* _DATA FOR THIS EXERCISE_:
++++++

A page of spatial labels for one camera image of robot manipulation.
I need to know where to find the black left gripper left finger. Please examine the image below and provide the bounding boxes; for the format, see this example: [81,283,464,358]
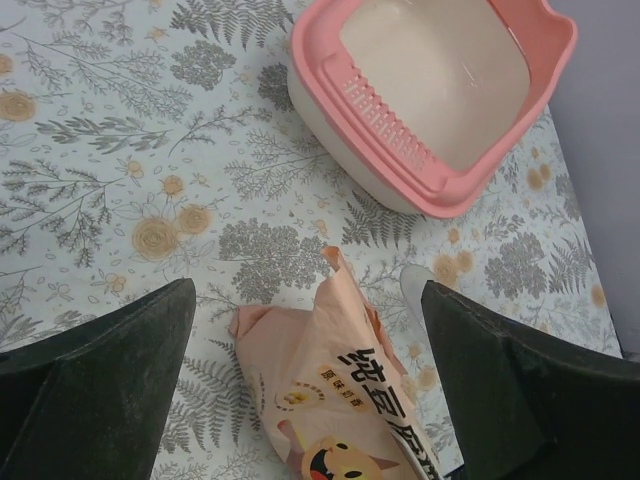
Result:
[1,278,196,479]

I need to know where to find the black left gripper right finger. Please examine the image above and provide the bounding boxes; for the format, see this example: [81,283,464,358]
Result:
[421,281,639,479]

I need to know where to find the clear plastic litter scoop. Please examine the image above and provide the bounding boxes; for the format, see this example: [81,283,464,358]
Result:
[399,264,435,354]

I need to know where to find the peach cat litter bag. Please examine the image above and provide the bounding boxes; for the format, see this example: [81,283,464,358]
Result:
[229,247,441,479]

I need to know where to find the pink cat litter box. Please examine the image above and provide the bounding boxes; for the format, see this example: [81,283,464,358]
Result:
[288,0,577,219]

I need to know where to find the floral patterned table mat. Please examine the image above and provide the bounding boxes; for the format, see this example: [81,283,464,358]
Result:
[1,1,620,479]

++++++

* _WHAT IS EXPECTED_: Write out all the data exactly, minus pictures.

* _SOLUTION FOR THIS PROBLEM_:
A page of spatial labels for one camera image of robot manipulation.
I need to know where to find the black left gripper left finger. Please examine the image below and provide the bounding boxes; for the format, see this example: [81,283,464,358]
Result:
[1,278,196,479]

I need to know where to find the black left gripper right finger. Please examine the image above and provide the bounding boxes; for the format, see this example: [81,283,464,358]
Result:
[421,281,639,479]

I need to know where to find the clear plastic litter scoop. Please examine the image above and provide the bounding boxes; for the format, see this example: [81,283,464,358]
Result:
[399,264,435,354]

I need to know where to find the peach cat litter bag. Please examine the image above and provide the bounding boxes; for the format, see this example: [81,283,464,358]
Result:
[229,247,441,479]

I need to know where to find the pink cat litter box. Please examine the image above and provide the bounding boxes; for the format, see this example: [81,283,464,358]
Result:
[288,0,577,219]

I need to know where to find the floral patterned table mat. Please examine the image above and provide the bounding boxes; for the format, see this example: [81,283,464,358]
Result:
[1,1,620,479]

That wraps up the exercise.